How can I measure the current consumption of the circuit?

 

My meter says it is 600V 400mA Max.

[Nearholmer]

You might make a stab at an answer by looking at the battery capacity. They are often 1500mAh or similar. Look to see whether they are in series or parallel, then divide the effective capacity by how many hours they lasted to get an idea of current consumption.

 

Little fans can be quite greedy - we have a bubble blower, and that eats batteries very quickly.

 

Also, did you check for any fault that might be draining the batteries when it is turned off?

[vitalspark]

You measure voltage in parrallel but current in series so placing the meter in series is correct however even if it is set on its lowest current scale the internal resistance in the meter may make it unsuitable for such tiny loads.

 

I usually have to defer to my old but very sensitive analogue AVO for such measurements.

 

On the batteries failing after a day I'm not surprised. These illuminated decorations really need a DC in for a plug in power supply.

 

If theres no facility a small hole in the base and a socket from Maplins soldered in to the outgoing leads from the batteries would be easy enough to do.

 

Either that or have a spare set of rechargeables and as you say swap them every night.

 

Merry Xmas!

 

Dave.

[smokebox]

And don't forget that when measuring current (amps, milliamps etc) most digital meters need to have at least one of the meter leads moved to a different socket on the meter.

[AndyID]

And don't forget that when measuring current (amps, milliamps etc) most digital meters need to have at least one of the meter leads moved to a different socket on the meter.

 

That's a possible explanation. Another is that the meter has a fuse to protect the current shunt and the fuse has blown.

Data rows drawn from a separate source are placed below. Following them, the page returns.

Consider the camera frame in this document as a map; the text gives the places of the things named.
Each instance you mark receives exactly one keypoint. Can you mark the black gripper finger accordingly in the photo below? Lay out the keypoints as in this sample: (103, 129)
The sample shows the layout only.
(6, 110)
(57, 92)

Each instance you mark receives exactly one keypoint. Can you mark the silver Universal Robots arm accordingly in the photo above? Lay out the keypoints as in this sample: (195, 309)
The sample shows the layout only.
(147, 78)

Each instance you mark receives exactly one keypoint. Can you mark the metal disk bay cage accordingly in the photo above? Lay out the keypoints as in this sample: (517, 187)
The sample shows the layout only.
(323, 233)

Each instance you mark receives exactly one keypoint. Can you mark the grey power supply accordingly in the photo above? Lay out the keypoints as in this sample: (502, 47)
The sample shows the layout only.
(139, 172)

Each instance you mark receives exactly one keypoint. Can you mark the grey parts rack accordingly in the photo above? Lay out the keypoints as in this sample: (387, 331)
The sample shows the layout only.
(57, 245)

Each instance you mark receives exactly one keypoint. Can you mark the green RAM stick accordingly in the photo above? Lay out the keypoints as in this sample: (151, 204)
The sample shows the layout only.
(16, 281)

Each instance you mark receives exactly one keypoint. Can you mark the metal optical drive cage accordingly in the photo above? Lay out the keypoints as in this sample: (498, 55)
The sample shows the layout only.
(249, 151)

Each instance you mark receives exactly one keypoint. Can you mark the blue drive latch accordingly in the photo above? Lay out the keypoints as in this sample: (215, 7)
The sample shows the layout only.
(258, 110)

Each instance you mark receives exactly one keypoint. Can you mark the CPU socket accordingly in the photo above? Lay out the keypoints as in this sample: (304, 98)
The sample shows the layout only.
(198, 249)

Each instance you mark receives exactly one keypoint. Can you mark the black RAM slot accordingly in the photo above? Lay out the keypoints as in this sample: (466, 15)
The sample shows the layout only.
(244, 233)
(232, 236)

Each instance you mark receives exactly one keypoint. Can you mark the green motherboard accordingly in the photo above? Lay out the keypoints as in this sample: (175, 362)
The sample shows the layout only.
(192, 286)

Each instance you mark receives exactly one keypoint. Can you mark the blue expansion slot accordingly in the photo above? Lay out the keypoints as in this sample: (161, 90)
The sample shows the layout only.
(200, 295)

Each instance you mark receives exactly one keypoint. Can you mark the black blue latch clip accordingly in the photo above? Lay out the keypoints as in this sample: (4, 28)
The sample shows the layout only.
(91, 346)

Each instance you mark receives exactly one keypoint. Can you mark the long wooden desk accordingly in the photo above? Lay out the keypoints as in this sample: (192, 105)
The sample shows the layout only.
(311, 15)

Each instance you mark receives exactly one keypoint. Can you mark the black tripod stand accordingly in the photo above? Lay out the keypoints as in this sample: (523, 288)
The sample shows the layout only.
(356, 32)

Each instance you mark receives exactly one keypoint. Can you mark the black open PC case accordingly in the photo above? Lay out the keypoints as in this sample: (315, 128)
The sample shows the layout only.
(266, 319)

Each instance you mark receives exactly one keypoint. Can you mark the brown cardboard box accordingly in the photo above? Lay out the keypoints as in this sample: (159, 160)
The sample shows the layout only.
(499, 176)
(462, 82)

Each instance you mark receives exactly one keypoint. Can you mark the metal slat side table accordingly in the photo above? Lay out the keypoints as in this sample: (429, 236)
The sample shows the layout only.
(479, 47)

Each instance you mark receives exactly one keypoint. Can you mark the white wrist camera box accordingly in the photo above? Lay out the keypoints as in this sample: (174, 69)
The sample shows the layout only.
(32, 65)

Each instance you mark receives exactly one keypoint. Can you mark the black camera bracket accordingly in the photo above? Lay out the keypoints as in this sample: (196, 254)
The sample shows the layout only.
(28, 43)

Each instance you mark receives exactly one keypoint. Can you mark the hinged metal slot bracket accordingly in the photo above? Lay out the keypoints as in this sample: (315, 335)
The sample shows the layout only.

Accidentally connecting the meter leads across a power source when it's set on amps instead of volts can pop the fuse.

[gordon s]

And don't forget that when measuring current (amps, milliamps etc) most digital meters need to have at least one of the meter leads moved to a different socket on the meter.

 

 

Thanks, but my Wavetek meter has fixed leads.

 

Thanks to everyone for your input.  Glad to know I was hooking it up correctly but suspect my Wavetek DM9 may not be sensitive enough to measure the current.

 

http://docs-europe.electrocomponents.com/webdocs/013f/0900766b8013f166.pdf

 

I'll see how it goes tonight, but my favoured solution will be to add a 6v supply via a mains charger.

Edited December 15, 2017 by gordon s

[davetheroad]

A 1500mAh battery drawing 400mA should theoretically last 3 hours 45 minutes. You either need a power supply or rechargeables. I use 4 x 850 mAh Duracell NiMh AAA cells in some of my locos and because the manufacturers calculate the capacity in a different way to lipos one of those 850mAH cells is equivalent to a 250mAh lipo. The problem with rechargeables is they can take as long to charge as they take to discharge.

[melmerby]

 

I usually have to defer to my old but very sensitive analogue AVO for such measurements.

 

Merry Xmas!

 

Dave.

No more sensitive than a decent Digital MM.

(I've got an Avo 8 as well as a few old Fluke DMMs)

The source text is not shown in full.